_WHAT IS EXPECTED_
Retype the data below exactly; skip every image.

■ ■ ■ ■

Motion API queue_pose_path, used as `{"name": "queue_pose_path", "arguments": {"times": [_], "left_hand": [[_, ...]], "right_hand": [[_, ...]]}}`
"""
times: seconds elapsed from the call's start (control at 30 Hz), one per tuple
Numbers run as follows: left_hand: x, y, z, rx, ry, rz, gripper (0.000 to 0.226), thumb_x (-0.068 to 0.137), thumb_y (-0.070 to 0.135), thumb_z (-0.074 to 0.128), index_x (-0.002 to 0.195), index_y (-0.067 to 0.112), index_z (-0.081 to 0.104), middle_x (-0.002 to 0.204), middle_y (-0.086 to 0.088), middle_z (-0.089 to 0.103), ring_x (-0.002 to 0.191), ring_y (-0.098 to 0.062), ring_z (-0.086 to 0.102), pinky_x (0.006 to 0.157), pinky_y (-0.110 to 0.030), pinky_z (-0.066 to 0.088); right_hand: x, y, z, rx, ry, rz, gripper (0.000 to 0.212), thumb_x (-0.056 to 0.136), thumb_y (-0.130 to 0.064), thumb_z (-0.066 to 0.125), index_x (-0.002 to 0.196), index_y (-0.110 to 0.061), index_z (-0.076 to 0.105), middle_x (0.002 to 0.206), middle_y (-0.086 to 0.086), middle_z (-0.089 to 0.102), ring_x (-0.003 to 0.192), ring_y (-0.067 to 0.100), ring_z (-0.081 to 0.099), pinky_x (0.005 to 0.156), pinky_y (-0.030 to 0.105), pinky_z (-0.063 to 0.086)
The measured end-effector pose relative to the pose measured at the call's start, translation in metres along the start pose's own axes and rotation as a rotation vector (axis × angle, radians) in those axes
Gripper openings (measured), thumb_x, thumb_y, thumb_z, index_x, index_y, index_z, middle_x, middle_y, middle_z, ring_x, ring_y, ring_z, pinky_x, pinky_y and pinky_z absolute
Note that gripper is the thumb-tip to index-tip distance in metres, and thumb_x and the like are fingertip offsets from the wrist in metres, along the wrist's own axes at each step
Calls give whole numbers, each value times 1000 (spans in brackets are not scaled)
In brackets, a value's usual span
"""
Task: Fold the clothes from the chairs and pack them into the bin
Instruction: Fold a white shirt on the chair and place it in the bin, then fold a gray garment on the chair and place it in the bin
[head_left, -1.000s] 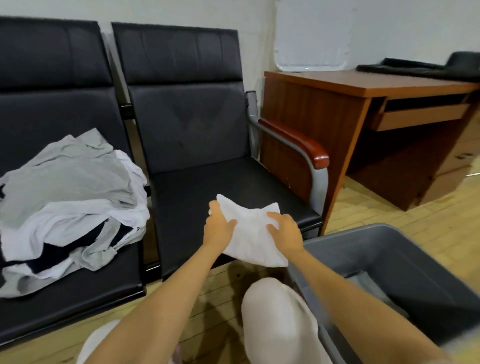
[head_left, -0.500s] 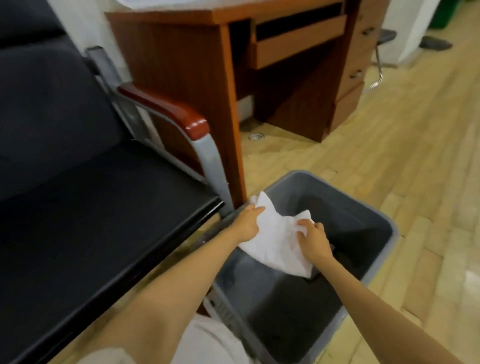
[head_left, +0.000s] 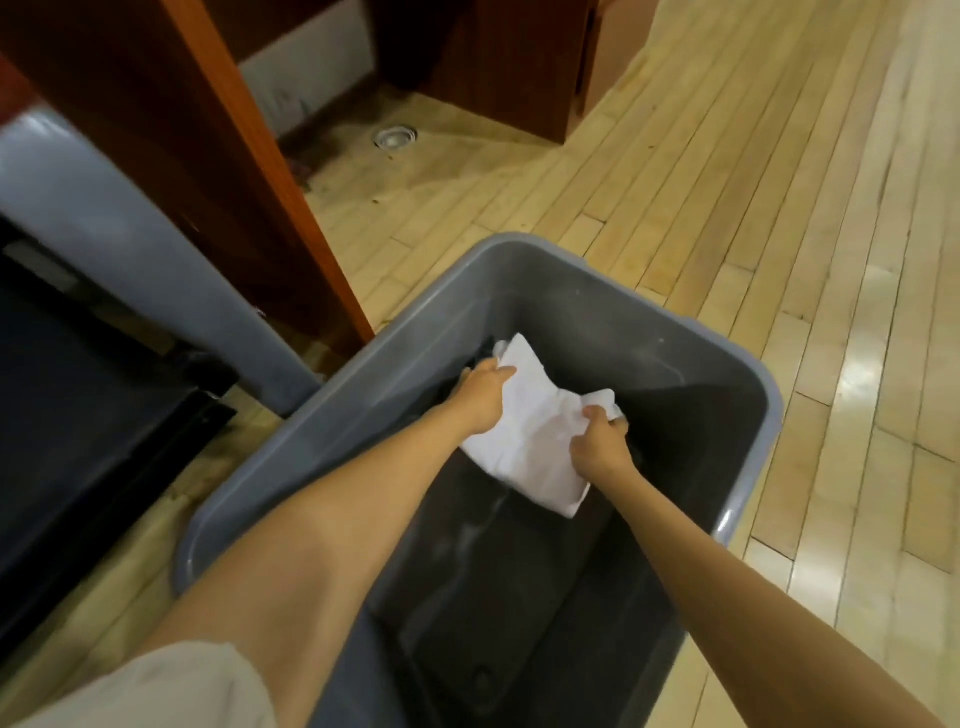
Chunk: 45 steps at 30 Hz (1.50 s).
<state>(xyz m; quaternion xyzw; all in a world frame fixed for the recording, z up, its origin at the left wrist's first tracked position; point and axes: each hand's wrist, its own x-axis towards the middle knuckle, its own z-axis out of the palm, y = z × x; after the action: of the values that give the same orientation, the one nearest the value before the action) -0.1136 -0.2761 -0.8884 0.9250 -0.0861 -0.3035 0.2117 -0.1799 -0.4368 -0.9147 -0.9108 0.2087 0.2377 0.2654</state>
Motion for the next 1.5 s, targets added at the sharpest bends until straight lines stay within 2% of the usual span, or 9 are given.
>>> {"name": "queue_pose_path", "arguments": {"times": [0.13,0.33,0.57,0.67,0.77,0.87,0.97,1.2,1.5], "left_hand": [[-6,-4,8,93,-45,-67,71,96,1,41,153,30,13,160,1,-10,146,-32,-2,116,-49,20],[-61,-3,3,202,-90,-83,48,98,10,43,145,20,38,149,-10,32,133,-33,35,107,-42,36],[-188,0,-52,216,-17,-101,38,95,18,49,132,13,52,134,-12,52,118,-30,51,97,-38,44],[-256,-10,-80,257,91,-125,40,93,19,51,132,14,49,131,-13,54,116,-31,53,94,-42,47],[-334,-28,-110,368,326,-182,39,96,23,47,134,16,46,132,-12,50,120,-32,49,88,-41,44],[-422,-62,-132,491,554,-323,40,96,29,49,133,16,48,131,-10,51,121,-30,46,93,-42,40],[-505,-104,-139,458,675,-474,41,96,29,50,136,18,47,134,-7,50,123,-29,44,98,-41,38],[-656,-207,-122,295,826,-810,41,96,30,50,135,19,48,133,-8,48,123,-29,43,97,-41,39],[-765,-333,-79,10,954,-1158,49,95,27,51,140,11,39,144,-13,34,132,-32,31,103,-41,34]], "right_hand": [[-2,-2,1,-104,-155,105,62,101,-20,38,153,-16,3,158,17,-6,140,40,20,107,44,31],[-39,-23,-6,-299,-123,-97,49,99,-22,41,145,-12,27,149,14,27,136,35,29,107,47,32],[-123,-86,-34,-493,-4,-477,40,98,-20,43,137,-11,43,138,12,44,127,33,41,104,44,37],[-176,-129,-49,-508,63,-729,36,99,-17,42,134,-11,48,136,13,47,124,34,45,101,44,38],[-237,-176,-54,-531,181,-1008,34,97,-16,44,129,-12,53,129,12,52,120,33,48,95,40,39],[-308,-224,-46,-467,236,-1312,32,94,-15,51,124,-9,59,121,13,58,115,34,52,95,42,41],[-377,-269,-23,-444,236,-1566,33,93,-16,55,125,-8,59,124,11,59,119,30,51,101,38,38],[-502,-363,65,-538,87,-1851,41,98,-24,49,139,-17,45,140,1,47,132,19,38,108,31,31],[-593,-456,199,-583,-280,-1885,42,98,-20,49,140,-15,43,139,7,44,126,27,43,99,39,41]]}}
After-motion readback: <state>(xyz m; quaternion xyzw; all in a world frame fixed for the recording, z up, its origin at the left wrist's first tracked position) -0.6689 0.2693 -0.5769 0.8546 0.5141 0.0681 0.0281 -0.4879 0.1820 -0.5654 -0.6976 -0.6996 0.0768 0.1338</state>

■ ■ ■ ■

_ANSWER SECTION_
Motion API queue_pose_path, used as `{"name": "queue_pose_path", "arguments": {"times": [_], "left_hand": [[_, ...]], "right_hand": [[_, ...]]}}`
"""
times: seconds elapsed from the call's start (control at 30 Hz), one per tuple
Numbers run as follows: left_hand: x, y, z, rx, ry, rz, gripper (0.000 to 0.226), thumb_x (-0.068 to 0.137), thumb_y (-0.070 to 0.135), thumb_z (-0.074 to 0.128), index_x (-0.002 to 0.195), index_y (-0.067 to 0.112), index_z (-0.081 to 0.104), middle_x (-0.002 to 0.204), middle_y (-0.086 to 0.088), middle_z (-0.089 to 0.103), ring_x (-0.002 to 0.191), ring_y (-0.098 to 0.062), ring_z (-0.086 to 0.102), pinky_x (0.006 to 0.157), pinky_y (-0.110 to 0.030), pinky_z (-0.066 to 0.088); right_hand: x, y, z, rx, ry, rz, gripper (0.000 to 0.212), thumb_x (-0.056 to 0.136), thumb_y (-0.130 to 0.064), thumb_z (-0.066 to 0.125), index_x (-0.002 to 0.196), index_y (-0.110 to 0.061), index_z (-0.076 to 0.105), middle_x (0.002 to 0.206), middle_y (-0.086 to 0.086), middle_z (-0.089 to 0.102), ring_x (-0.003 to 0.192), ring_y (-0.067 to 0.100), ring_z (-0.081 to 0.099), pinky_x (0.005 to 0.156), pinky_y (-0.030 to 0.105), pinky_z (-0.063 to 0.086)
The measured end-effector pose relative to the pose measured at the call's start, translation in metres along the start pose's own axes and rotation as a rotation vector (axis × angle, radians) in those axes
Gripper openings (measured), thumb_x, thumb_y, thumb_z, index_x, index_y, index_z, middle_x, middle_y, middle_z, ring_x, ring_y, ring_z, pinky_x, pinky_y and pinky_z absolute
Note that gripper is the thumb-tip to index-tip distance in metres, and thumb_x and the like are fingertip offsets from the wrist in metres, along the wrist's own axes at each step
Calls give whole numbers, each value times 1000 (spans in brackets are not scaled)
In brackets, a value's usual span
"""
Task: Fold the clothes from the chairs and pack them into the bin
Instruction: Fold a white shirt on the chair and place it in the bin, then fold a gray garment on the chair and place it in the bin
[head_left, -1.000s] 
[head_left, -0.500s] 
[head_left, +0.000s] 
Chunk: 45 steps at 30 Hz (1.50 s).
<state>(xyz m; quaternion xyzw; all in a world frame fixed for the recording, z up, its origin at the left wrist's first tracked position; point and axes: each hand's wrist, its own x-axis towards the middle knuckle, its own z-axis out of the palm, y = z × x; after the action: of the values that give the same orientation, the one nearest the value before the action) -0.1136 -0.2761 -0.8884 0.9250 -0.0861 -0.3035 0.2117 -0.1799 -0.4368 -0.9147 -0.9108 0.2087 0.2377 0.2654</state>
Motion for the next 1.5 s, targets added at the sharpest bends until straight lines stay within 2% of the usual span, or 9 are given.
>>> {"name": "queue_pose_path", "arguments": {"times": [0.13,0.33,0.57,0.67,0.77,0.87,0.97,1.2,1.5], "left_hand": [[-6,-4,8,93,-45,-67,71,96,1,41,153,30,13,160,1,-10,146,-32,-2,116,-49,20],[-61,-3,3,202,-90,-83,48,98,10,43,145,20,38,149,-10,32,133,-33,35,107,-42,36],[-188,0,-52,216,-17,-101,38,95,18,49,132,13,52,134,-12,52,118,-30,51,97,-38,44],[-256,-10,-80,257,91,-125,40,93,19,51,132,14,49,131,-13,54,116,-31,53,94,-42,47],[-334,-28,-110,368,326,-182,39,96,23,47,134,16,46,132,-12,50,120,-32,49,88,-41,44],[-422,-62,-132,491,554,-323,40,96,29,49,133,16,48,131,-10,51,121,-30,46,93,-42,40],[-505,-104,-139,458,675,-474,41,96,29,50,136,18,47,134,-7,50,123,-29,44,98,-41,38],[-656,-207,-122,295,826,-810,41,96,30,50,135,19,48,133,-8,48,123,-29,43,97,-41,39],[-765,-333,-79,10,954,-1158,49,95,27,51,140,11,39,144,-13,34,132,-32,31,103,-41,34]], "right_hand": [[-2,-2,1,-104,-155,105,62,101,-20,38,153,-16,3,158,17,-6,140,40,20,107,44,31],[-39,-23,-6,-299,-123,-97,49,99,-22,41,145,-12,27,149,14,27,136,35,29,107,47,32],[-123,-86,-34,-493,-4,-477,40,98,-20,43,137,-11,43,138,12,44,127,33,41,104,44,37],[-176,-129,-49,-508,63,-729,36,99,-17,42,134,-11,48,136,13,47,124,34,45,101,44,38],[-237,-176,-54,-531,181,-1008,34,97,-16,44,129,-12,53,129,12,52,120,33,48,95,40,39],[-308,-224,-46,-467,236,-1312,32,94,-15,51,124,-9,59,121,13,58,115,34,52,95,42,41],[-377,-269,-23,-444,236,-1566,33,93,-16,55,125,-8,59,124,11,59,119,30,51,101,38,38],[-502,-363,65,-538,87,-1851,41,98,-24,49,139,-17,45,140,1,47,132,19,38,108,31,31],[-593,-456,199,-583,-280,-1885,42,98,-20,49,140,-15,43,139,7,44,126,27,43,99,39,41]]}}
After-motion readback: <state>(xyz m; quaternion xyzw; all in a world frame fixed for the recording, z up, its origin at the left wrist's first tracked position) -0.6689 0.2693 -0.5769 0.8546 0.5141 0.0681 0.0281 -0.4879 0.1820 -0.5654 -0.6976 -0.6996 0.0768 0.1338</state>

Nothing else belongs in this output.